▶ _Task statement_: From the line that contains "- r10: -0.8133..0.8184" through the line that contains "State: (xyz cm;", output every line of the listing below exactly and leave out all the rest.

▶ _Collected data_:

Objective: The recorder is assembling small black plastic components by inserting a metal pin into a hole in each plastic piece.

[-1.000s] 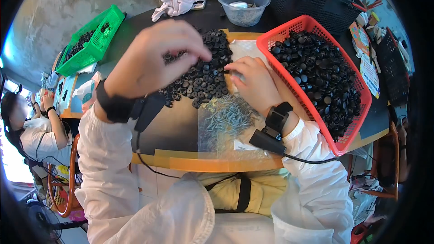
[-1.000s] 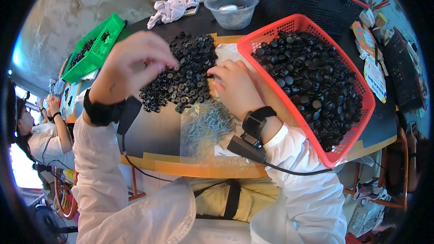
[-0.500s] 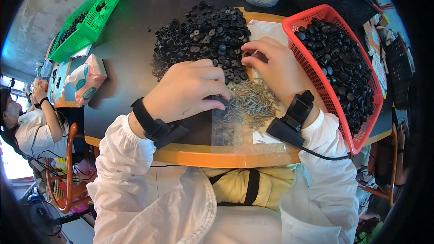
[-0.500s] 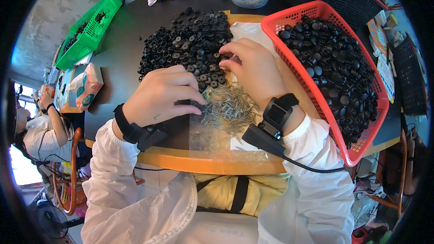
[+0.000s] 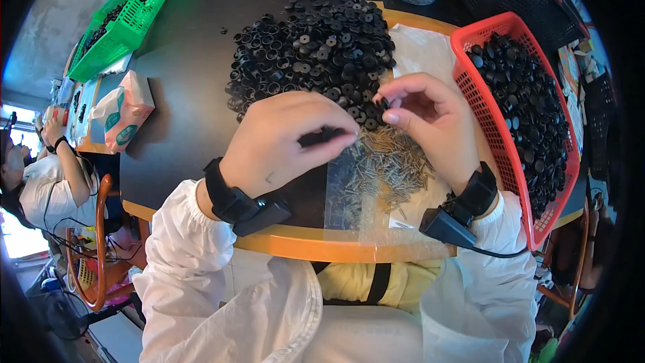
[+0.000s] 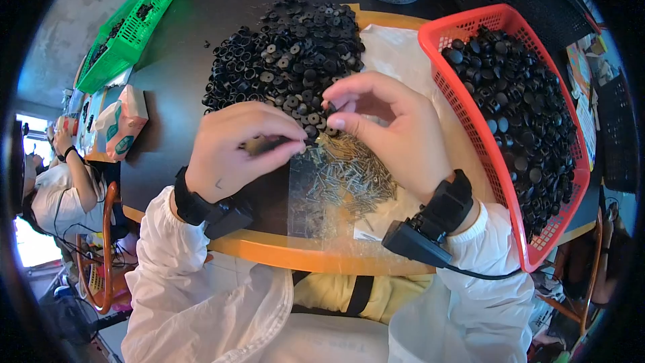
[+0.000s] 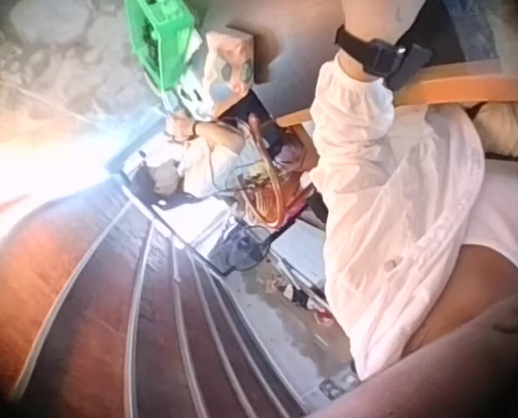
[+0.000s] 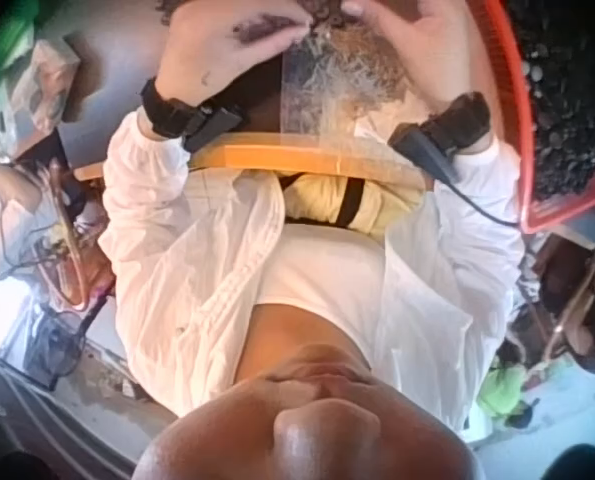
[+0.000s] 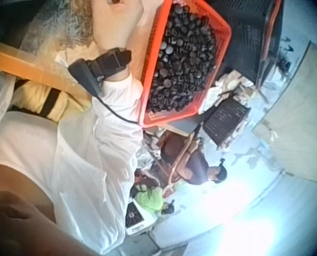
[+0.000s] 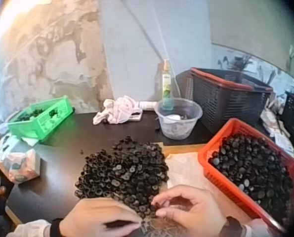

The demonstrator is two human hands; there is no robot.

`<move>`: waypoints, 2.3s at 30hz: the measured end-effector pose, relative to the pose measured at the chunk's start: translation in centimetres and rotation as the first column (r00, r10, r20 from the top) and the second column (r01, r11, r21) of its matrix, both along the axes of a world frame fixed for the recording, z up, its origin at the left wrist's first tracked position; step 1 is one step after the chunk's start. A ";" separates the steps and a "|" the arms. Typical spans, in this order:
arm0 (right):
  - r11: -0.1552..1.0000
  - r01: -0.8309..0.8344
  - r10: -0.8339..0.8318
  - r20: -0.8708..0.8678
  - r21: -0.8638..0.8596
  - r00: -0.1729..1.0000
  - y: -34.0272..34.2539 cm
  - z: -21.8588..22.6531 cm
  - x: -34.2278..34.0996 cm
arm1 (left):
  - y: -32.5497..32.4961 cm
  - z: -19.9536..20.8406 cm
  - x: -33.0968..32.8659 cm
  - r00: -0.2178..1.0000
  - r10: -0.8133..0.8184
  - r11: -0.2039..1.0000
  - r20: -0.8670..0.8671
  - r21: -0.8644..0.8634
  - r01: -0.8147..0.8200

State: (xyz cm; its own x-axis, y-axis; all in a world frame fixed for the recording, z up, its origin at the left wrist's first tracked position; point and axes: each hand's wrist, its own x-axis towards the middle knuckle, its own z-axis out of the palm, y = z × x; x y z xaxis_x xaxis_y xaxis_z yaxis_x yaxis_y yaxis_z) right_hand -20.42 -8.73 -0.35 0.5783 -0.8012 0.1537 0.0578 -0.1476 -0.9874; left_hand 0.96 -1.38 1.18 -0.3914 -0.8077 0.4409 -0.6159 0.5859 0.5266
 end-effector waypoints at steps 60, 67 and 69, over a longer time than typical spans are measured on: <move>0.990 -0.028 0.012 -0.113 -0.141 0.994 1.5 0.6 0.3 | -0.1 1.1 3.9 0.970 0.118 0.984 0.214 -0.156 -0.085; 0.937 -0.043 0.008 -0.102 -0.347 0.995 2.3 0.6 0.6 | 1.3 0.3 0.0 0.970 0.083 0.996 -0.228 0.043 -0.075; 0.939 -0.028 -0.013 -0.116 -0.342 0.993 2.3 0.5 0.6 | 1.3 0.3 -0.1 0.954 0.129 0.987 -0.269 0.125 -0.098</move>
State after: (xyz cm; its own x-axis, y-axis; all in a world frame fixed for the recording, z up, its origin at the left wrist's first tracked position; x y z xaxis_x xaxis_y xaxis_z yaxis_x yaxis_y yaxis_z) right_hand -19.85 -6.46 0.18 0.6143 -0.7073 0.3500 -0.0504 -0.4777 -0.8771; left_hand 0.89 -0.07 1.47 -0.1698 -0.8891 0.4251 -0.4968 0.4497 0.7422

▶ _Written response_:
  - r10: -0.8133..0.8184
  - r11: -0.2039..1.0000
  - r20: -0.8670..0.8671
  - r21: -0.8644..0.8634
  - r01: -0.8147..0.8200

State: (xyz cm; its own x-axis, y-axis; all in a world frame fixed for the recording, z up, its origin at the left wrist's first tracked position; point and axes: each hand's wrist, its own x-axis towards the middle knuckle, its own z-axis out of the palm, y = z × x; x y z xaxis_x xaxis_y xaxis_z yaxis_x yaxis_y yaxis_z) right_hand -20.42 -8.73 -0.35 0.5783 -0.8012 0.1537 0.0578 -0.1476 -0.9874; left_hand 0.96 -1.38 1.18 -0.3914 -0.8077 0.4409 -0.6159 0.5859 0.5266

Nothing else is part of this answer.